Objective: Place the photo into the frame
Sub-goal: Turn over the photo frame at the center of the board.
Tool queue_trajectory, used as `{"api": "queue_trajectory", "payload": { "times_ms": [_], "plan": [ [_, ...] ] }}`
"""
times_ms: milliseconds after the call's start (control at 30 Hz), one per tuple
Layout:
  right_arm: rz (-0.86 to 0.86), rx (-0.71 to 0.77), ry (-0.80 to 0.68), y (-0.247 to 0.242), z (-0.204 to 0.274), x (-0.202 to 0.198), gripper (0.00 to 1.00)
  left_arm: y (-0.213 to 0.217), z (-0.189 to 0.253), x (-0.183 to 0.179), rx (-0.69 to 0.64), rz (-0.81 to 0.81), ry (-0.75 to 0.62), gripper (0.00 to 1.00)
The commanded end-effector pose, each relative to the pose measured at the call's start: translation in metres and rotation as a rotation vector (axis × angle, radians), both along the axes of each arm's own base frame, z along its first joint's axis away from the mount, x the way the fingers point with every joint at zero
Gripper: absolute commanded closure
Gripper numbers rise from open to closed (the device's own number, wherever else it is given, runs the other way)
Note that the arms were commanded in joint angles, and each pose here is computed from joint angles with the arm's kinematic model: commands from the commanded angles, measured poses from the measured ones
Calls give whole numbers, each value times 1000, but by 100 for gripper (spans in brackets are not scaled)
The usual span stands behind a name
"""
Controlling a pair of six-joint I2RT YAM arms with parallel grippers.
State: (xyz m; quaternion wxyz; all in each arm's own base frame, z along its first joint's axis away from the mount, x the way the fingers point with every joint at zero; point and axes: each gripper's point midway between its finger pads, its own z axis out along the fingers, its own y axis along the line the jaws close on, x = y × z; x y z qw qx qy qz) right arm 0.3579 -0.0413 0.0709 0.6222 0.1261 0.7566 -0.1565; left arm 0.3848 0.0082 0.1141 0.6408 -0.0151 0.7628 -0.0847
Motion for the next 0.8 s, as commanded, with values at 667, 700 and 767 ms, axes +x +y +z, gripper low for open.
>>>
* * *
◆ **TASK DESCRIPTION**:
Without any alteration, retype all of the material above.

◆ **EXPECTED OUTPUT**:
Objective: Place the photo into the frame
Sub-goal: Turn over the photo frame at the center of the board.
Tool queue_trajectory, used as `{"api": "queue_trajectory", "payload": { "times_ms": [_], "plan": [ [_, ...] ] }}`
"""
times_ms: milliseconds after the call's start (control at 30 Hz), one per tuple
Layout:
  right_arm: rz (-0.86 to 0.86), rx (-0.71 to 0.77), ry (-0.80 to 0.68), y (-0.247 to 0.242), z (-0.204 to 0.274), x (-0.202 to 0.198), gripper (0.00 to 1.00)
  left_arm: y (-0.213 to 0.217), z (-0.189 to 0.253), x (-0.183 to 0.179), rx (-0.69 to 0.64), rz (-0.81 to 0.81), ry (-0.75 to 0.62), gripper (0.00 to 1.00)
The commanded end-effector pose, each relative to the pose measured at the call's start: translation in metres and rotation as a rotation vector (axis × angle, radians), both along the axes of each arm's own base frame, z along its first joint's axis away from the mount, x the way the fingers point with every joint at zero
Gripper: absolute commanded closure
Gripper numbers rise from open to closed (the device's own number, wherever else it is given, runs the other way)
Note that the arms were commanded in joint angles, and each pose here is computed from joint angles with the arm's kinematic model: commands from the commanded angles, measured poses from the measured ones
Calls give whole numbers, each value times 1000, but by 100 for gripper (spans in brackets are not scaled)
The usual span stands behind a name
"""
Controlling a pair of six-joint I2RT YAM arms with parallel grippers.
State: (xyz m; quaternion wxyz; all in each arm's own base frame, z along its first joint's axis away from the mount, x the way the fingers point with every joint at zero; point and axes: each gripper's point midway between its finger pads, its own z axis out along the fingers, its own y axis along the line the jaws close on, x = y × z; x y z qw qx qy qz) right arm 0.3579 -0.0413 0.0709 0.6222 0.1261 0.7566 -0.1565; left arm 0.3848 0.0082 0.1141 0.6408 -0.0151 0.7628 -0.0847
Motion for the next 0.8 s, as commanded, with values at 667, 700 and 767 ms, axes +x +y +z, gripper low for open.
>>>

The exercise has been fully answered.